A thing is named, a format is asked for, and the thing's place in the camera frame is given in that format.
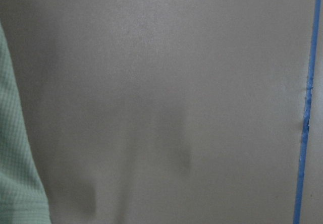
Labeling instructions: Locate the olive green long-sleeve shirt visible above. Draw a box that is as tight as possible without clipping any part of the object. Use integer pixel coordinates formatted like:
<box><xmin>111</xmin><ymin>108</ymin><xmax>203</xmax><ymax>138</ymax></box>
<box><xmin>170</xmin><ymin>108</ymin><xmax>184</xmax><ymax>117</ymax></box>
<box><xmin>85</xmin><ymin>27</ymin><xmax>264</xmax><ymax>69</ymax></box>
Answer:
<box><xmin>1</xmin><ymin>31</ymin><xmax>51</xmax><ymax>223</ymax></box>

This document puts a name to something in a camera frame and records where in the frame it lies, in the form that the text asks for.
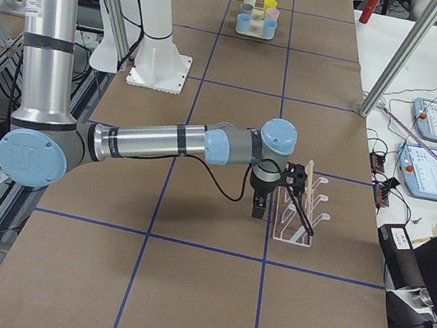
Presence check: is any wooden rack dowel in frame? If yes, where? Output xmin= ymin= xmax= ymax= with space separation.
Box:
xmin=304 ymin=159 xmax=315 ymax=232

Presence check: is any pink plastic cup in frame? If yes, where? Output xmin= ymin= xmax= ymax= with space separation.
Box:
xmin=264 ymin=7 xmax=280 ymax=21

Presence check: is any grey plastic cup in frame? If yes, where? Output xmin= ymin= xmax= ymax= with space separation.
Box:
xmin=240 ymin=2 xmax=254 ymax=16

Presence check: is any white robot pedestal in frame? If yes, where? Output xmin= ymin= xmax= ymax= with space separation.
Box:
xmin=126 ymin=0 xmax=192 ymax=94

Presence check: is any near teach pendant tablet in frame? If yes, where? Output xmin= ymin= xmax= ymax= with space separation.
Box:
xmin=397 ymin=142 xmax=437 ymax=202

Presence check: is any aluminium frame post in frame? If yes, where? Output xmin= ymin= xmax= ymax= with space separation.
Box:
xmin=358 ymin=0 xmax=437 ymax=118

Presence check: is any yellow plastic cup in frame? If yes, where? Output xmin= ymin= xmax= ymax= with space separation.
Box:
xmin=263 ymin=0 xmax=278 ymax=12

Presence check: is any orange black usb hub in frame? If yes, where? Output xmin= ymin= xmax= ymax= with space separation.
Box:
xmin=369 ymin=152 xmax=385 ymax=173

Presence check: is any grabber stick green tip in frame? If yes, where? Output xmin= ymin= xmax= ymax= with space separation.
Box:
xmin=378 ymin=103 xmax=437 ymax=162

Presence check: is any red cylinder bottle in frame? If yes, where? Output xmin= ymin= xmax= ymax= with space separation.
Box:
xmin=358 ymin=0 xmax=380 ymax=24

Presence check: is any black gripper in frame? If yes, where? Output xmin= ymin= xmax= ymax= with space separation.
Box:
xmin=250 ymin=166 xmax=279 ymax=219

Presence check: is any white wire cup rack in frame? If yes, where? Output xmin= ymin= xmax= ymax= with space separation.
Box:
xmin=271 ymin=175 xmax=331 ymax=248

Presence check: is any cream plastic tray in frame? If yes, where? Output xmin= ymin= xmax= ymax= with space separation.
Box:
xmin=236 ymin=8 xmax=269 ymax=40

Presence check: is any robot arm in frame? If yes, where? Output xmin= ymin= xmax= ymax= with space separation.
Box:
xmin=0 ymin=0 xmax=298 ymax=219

┄┄┄┄┄┄┄┄┄┄┄┄┄┄┄┄┄┄┄┄

_Description of the task:_ If a line of the entries above includes the word "green", count it; then state the total and nothing else.

_Your response:_ 2